[Records from a dataset]
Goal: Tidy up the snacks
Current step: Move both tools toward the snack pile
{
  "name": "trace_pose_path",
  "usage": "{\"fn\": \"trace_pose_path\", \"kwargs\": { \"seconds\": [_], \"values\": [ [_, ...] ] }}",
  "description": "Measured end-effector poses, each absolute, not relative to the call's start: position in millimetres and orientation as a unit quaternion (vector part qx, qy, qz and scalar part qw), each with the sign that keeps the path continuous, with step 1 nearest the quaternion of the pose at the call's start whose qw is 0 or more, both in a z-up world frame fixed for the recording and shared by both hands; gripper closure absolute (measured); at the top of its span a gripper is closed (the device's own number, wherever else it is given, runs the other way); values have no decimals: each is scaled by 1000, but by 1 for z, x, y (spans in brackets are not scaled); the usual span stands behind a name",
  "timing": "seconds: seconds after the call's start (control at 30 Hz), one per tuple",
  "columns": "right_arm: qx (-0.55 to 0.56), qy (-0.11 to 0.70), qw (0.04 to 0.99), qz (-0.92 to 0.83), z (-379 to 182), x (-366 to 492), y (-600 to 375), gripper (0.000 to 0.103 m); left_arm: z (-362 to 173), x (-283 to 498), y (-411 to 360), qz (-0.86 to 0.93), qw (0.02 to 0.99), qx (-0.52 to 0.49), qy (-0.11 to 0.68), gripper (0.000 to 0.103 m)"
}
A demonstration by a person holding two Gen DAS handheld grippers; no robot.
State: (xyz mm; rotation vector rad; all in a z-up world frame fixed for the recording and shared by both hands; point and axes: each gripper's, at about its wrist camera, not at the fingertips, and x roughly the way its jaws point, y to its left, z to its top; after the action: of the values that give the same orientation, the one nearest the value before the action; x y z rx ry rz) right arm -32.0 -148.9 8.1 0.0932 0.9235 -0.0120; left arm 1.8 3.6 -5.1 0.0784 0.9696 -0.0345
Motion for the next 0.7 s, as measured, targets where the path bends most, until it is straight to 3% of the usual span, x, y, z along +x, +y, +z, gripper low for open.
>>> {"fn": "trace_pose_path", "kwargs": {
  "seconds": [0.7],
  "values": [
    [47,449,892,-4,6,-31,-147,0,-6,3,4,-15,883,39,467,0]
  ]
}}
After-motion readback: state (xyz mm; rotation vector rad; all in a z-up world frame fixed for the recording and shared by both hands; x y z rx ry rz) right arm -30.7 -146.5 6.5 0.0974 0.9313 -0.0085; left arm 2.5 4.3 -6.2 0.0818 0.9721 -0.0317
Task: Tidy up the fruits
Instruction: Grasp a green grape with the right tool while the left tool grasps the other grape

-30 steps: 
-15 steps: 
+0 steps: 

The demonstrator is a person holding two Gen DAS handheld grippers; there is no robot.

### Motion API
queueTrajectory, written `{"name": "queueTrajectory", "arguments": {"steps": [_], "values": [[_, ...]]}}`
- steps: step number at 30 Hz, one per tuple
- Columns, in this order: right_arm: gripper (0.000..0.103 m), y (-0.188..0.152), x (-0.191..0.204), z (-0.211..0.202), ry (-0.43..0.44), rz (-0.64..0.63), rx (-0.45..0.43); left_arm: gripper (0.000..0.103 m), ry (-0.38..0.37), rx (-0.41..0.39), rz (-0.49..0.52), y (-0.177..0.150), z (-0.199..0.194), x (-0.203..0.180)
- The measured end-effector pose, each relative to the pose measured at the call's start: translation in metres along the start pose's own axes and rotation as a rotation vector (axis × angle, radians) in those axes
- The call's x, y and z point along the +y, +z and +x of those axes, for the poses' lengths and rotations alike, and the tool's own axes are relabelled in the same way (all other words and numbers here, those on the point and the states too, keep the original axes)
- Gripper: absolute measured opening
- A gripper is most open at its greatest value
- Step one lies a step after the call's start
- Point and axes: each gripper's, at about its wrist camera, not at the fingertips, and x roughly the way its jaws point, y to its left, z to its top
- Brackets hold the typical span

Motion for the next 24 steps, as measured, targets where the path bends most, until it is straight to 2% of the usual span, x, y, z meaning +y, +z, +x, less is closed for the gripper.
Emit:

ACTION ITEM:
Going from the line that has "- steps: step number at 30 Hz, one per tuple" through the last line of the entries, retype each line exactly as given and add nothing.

TASK OUTPUT:
- steps: step number at 30 Hz, one per tuple
- Columns, in this order: right_arm: gripper (0.000..0.103 m), y (-0.188..0.152), x (-0.191..0.204), z (-0.211..0.202), ry (-0.43..0.44), rz (-0.64..0.63), rx (-0.45..0.43); left_arm: gripper (0.000..0.103 m), ry (-0.38..0.37), rx (-0.41..0.39), rz (-0.49..0.52), y (-0.177..0.150), z (-0.199..0.194), x (-0.203..0.180)
- The measured end-effector pose, each relative to the pose measured at the call's start: translation in metres along the start pose's own axes and rotation as a rotation vector (axis × angle, radians) in those axes
- The call's x, y and z point along the +y, +z and +x of those axes, for the poses' lengths and rotations alike, and the tool's own axes are relabelled in the same way (all other words and numbers here, those on the point and the states too, keep the original axes)
- Gripper: absolute measured opening
- A gripper is most open at its greatest value
- Step one lies a step after the call's start
- Point and axes: each gripper's, at about its wrist camera, not at the fingertips, and x roughly the way its jaws point, y to its left, z to its top
- Brackets hold the typical span

Motion for the next 24 steps, as measured, targets where the path bends most, until it is straight to 2% of the usual span, x, y, z meaning +y, +z, +x, less is closed for the gripper.
Emit:

Nothing else is required to finish the exercise.